Zhang Hanjie, Nandorine Ban Andrea, Kotanko Peter
Renal Research Institute, 315 East 62nd Street, 3rd Floor, New York, NY, 10065, USA.
Icahn School of Medicine at Mount Sinai, New York, NY, USA.
BMC Nephrol. 2025 Apr 28;26(1):214. doi: 10.1186/s12882-025-04133-z.
Maintenance hemodialysis patients experience high morbidity and mortality, primarily from cardiovascular and infectious diseases. It was discovered recently that low arterial oxygen saturation (SaO) is associated with a pro-inflammatory phenotype and poor patient outcomes. Sleep apnea is highly prevalent in maintenance hemodialysis patients and may contribute to intradialytic hypoxemia. In sleep apnea, normal respiration patterns are disrupted by episodes of apnea because of either disturbed respiratory control (i.e., central sleep apnea) or upper airway obstruction (i.e., obstructive sleep apnea). Intermittent SaO saw-tooth patterns are a hallmark of sleep apnea. Continuous intradialytic measurements of SaO provide an opportunity to follow the temporal evolution of SaO during hemodialysis. Using artificial intelligence, we aimed to automatically identify patients with repetitive episodes of intermittent SaO saw-tooth patterns.

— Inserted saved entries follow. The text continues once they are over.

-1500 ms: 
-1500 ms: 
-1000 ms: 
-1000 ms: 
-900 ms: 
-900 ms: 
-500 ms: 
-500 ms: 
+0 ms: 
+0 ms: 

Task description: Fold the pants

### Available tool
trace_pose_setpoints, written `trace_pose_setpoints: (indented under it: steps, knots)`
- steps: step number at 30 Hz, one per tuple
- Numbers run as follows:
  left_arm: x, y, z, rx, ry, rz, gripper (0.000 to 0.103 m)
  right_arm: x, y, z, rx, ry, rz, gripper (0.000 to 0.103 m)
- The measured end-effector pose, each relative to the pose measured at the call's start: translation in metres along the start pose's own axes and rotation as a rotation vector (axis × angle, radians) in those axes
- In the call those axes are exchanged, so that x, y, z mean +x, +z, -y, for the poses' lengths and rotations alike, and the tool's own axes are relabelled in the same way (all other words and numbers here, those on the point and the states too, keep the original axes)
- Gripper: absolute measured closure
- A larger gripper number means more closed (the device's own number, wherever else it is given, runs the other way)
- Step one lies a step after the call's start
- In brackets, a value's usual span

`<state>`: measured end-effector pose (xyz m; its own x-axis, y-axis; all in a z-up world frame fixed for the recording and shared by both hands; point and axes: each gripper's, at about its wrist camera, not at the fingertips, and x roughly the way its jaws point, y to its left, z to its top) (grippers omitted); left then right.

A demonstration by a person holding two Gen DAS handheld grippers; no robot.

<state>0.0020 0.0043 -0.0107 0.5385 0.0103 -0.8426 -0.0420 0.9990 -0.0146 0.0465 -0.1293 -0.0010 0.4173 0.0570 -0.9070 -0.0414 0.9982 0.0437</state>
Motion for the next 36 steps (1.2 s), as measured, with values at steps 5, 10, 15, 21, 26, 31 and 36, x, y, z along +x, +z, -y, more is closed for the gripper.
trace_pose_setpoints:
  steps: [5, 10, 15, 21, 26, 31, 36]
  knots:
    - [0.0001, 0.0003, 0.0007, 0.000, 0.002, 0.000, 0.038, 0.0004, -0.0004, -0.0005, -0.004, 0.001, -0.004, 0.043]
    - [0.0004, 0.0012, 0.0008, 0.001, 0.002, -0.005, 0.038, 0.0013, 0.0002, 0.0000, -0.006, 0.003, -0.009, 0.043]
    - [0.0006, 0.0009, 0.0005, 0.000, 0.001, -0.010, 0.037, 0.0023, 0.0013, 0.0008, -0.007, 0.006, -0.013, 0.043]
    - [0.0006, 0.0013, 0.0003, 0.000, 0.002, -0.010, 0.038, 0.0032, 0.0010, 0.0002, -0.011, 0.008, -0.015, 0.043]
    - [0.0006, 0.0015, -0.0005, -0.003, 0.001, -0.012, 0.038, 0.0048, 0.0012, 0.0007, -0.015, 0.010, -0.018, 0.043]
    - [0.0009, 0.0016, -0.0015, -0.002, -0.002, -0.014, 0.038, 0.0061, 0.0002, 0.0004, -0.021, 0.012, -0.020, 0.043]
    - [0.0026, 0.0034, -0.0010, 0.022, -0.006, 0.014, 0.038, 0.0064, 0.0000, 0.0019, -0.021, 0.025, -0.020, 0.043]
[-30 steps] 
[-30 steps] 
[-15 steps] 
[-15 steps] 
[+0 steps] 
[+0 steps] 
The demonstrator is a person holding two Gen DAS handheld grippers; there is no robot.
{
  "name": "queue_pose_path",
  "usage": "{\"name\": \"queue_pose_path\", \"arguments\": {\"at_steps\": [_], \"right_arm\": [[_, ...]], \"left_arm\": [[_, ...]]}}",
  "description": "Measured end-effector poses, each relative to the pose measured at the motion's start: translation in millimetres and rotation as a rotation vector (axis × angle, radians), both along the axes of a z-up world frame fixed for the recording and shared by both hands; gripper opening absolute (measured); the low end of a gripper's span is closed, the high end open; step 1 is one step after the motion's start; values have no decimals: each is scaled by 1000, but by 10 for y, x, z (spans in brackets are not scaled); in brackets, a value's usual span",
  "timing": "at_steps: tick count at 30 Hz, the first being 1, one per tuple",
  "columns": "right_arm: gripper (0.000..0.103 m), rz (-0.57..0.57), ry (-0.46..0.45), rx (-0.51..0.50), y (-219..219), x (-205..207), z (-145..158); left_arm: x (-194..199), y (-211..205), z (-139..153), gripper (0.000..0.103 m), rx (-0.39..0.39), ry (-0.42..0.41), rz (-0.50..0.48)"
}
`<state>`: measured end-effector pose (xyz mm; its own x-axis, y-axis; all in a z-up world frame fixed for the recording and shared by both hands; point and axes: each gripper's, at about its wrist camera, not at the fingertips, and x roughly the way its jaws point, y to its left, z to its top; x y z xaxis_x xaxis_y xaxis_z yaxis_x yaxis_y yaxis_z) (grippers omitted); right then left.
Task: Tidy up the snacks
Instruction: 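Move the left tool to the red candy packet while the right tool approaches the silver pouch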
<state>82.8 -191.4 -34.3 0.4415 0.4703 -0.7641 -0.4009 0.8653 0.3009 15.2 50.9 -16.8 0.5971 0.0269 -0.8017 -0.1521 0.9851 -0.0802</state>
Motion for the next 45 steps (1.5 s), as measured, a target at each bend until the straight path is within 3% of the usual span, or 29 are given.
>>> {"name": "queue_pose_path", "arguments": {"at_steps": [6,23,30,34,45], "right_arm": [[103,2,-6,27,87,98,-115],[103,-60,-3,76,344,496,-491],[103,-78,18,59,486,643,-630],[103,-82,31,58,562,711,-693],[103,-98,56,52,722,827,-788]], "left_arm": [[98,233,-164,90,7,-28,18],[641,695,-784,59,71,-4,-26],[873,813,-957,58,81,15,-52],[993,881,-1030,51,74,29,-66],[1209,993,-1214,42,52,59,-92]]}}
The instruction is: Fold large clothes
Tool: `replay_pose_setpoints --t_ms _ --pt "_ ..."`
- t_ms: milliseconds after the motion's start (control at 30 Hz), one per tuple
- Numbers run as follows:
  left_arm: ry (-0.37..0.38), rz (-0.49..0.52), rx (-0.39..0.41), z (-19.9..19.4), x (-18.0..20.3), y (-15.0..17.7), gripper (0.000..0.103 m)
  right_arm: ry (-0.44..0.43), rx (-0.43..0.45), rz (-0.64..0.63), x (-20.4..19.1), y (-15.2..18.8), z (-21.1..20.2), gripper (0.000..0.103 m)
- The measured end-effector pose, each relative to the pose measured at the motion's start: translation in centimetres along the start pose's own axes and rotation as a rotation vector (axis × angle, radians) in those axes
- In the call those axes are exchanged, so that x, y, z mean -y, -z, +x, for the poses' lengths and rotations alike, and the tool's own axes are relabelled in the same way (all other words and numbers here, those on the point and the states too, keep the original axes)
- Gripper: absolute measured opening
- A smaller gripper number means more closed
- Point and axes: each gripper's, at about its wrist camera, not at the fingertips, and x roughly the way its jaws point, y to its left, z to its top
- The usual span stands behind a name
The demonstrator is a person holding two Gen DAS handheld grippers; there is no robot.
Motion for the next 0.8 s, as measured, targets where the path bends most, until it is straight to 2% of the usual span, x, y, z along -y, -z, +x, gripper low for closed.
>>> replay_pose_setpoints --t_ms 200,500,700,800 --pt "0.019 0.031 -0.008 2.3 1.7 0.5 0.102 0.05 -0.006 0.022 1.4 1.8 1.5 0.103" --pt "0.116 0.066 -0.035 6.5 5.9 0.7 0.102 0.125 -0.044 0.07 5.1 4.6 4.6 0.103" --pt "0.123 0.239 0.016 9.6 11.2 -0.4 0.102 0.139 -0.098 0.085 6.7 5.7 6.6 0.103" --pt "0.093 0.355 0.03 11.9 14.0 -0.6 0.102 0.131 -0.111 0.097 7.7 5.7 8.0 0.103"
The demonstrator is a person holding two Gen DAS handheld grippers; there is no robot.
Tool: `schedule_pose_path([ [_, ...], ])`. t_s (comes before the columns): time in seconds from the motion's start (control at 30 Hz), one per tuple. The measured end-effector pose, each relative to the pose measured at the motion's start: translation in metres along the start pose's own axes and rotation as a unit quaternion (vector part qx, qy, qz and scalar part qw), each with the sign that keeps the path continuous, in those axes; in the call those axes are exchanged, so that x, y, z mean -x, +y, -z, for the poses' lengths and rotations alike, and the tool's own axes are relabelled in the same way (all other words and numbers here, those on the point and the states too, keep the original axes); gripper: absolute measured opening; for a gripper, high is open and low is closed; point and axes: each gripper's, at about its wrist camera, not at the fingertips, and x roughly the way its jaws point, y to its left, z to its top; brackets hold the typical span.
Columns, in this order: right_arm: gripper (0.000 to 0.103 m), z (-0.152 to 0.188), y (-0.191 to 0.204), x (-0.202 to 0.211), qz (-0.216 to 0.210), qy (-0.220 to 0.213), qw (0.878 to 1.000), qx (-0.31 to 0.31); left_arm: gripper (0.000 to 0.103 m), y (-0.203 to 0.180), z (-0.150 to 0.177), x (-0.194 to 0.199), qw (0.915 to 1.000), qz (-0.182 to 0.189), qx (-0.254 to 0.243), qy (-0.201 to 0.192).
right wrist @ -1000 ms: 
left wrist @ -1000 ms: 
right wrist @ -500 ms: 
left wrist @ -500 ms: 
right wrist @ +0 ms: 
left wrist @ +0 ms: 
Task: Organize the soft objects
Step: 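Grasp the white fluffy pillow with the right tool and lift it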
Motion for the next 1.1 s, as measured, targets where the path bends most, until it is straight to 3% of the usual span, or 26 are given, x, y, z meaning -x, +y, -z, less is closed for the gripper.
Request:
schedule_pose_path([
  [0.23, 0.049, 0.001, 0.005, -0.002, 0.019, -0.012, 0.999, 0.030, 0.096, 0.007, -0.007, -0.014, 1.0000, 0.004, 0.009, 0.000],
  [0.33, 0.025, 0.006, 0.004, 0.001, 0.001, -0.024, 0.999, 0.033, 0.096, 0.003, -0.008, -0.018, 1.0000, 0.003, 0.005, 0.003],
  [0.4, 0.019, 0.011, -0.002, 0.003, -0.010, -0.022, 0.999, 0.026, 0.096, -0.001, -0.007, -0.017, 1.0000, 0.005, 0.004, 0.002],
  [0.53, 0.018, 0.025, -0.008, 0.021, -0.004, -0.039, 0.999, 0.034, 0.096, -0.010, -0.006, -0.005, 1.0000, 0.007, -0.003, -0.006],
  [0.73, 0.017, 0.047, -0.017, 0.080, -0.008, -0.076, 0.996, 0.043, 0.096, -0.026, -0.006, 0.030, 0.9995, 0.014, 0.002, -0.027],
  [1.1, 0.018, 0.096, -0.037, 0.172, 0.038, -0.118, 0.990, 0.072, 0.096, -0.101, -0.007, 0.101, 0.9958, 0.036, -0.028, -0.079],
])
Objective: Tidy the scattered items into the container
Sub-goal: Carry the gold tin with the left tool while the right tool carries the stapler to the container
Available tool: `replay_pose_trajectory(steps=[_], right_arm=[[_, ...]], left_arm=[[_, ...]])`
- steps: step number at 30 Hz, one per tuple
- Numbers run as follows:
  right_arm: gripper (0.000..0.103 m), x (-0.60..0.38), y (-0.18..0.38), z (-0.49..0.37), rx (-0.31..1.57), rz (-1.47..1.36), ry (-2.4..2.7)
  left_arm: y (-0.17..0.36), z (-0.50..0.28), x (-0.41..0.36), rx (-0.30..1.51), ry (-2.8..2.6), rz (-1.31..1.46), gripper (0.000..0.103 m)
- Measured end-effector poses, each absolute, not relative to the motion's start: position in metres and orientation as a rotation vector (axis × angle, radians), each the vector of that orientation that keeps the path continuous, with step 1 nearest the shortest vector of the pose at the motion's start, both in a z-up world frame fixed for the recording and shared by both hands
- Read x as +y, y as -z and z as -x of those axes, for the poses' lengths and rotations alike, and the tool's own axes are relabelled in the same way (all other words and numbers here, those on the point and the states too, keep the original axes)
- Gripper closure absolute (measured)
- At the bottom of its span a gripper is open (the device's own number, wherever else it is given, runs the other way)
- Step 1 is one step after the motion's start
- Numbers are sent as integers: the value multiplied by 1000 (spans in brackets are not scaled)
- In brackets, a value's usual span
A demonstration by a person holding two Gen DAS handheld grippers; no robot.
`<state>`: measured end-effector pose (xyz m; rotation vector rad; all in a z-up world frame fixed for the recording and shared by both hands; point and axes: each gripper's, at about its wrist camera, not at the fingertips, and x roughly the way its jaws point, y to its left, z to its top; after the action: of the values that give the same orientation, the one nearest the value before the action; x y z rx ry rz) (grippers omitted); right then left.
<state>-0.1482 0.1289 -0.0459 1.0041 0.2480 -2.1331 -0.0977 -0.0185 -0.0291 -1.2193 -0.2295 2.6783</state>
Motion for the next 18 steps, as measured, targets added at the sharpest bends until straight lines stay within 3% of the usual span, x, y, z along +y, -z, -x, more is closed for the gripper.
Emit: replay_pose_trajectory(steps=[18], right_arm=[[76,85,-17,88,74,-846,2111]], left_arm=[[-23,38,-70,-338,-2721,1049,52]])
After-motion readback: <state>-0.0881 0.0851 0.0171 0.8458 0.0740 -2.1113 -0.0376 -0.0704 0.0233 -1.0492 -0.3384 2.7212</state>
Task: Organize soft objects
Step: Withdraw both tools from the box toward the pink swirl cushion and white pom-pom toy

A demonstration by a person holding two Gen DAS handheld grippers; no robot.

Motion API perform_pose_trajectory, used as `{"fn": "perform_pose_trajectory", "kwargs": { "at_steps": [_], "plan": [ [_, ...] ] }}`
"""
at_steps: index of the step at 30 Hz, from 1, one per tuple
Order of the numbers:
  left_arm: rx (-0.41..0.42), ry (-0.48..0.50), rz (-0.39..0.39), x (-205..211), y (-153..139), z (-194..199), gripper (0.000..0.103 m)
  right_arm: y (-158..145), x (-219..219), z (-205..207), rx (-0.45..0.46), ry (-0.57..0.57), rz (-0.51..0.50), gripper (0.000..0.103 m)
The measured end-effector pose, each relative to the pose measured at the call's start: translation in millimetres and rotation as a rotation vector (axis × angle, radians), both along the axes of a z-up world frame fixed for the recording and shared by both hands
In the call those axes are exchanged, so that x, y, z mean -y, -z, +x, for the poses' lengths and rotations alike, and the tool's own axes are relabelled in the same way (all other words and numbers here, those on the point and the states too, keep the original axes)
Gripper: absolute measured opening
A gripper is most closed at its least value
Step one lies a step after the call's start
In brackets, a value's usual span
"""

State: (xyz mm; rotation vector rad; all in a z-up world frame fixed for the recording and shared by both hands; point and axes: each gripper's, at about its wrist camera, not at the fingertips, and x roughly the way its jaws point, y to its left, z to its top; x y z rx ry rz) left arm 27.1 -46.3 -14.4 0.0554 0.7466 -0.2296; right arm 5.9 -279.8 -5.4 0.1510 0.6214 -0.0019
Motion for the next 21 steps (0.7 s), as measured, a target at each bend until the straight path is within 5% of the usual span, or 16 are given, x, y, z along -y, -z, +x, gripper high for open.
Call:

The analysis utilized intradialytic SaO measurements by the Crit-Line device (Fresenius Medical Care, Waltham, MA). In patients with an arterio-venous fistula as vascular access, this FDA approved device records 150 SaO measurements per second in the extracorporeal blood circuit of the hemodialysis system. The average SaO of a 10-second segment is computed and streamed to the cloud. Periods comprising thirty 10-second segments (i.e., 300 s or five minutes) were independently adjudicated by two researchers for the presence or absence of SaO saw-tooth pattern. We built one-dimensional convolutional neural networks (1D-CNN), a state-of-the-art deep learning method, for SaO pattern classification and randomly assigned SaO time series segments to either a training (80%) or a test (20%) set.
We analyzed 4,075 consecutive 5-minute segments from 89 hemodialysis treatments in 22 hemodialysis patients. While 891 (21.9%) segments showed saw-tooth pattern, 3,184 (78.1%) did not. In the test data set, the rate of correct SaO pattern classification was 96% with an area under the receiver operating curve of 0.995 (95% CI: 0.993 to 0.998).
Our 1D-CNN algorithm accurately classifies SaO saw-tooth pattern. The SaO pattern classification can be performed in real time during an ongoing hemodialysis treatment, provide timely alert in the event of respiratory instability or sleep apnea, and trigger further diagnostic and therapeutic interventions.
维持性血液透析患者的发病率和死亡率较高,主要源于心血管疾病和感染性疾病。最近发现,低动脉血氧饱和度(SaO)与促炎表型及患者不良预后相关。睡眠呼吸暂停在维持性血液透析患者中非常普遍,可能导致透析期间低氧血症。在睡眠呼吸暂停中,正常呼吸模式会因呼吸控制紊乱(即中枢性睡眠呼吸暂停)或上呼吸道阻塞(即阻塞性睡眠呼吸暂停)引起的呼吸暂停发作而中断。间歇性SaO锯齿波模式是睡眠呼吸暂停的一个标志。在透析过程中持续测量SaO为观察血液透析期间SaO的时间演变提供了机会。我们旨在利用人工智能自动识别具有间歇性SaO锯齿波模式重复发作的患者。
分析使用Crit-Line设备(费森尤斯医疗保健公司,马萨诸塞州沃尔瑟姆)在透析期间测量的SaO。对于采用动静脉内瘘作为血管通路的患者,这种经美国食品药品监督管理局批准的设备每秒在血液透析系统的体外血液回路中记录150次SaO测量值。计算10秒时间段的平均SaO并传输到云端。由两名研究人员独立判定包含30个10秒时间段(即300秒或5分钟)的时间段是否存在SaO锯齿波模式。我们构建了一维卷积神经网络(1D-CNN),这是一种先进的深度学习方法,用于SaO模式分类,并将SaO时间序列段随机分配到训练集(80%)或测试集(20%)。
我们分析了22例血液透析患者89次血液透析治疗中的4075个连续5分钟时间段。其中891个(21.9%)时间段显示出锯齿波模式,3184个(78.1%)未显示。在测试数据集中,SaO模式正确分类率为96%,受试者操作特征曲线下面积为0.995(95%置信区间:0.993至0.998)。
我们的1D-CNN算法能准确分类SaO锯齿波模式。SaO模式分类可在正在进行的血液透析治疗期间实时进行,在呼吸不稳定或出现睡眠呼吸暂停时及时发出警报,并触发进一步的诊断和治疗干预。